→ Task directions
Using the listing that follows, return every line with the word "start".

→ Recorded information
BEGIN

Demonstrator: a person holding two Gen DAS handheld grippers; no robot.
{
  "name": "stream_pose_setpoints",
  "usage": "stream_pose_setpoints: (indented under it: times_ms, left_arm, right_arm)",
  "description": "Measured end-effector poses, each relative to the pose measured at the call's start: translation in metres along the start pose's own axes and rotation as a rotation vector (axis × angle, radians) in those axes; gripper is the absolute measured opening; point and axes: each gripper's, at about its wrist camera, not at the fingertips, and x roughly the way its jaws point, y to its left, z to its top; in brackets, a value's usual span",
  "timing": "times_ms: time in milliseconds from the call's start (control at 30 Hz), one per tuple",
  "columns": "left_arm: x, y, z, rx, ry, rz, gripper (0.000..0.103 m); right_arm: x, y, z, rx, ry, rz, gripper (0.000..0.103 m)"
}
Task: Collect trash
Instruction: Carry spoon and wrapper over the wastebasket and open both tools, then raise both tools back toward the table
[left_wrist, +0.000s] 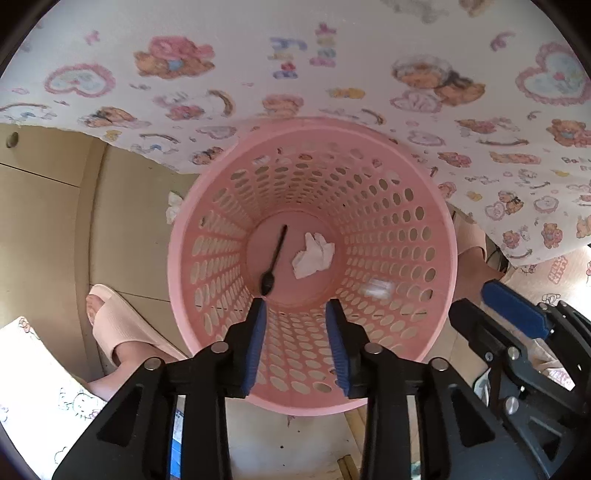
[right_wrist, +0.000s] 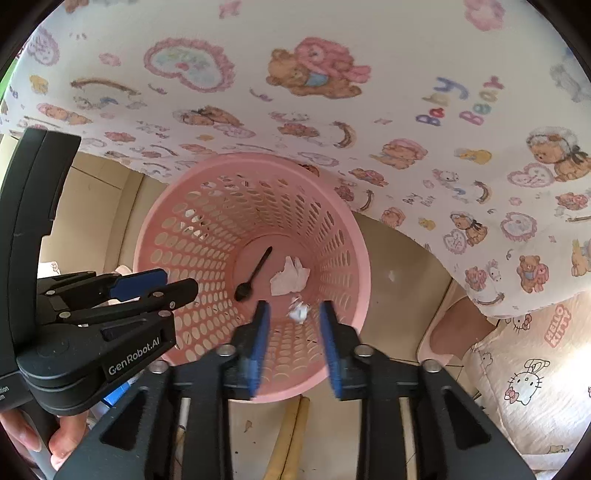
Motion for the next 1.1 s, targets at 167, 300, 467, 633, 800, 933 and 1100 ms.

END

→ Expected output
  "description": "Measured end-effector poses, each relative to the pose measured at the call's start: translation in metres along the start pose's own axes and rotation as a rotation vector (axis × angle, radians) in those axes; gripper is the absolute measured opening; point and axes: each gripper's, at about its wrist camera, not at the fingertips, and x roughly the way its jaws point, y to its left, z to its top; in brackets, a value's usual span",
  "timing": "times_ms: time in milliseconds from the call's start (control at 30 Hz), one per tuple",

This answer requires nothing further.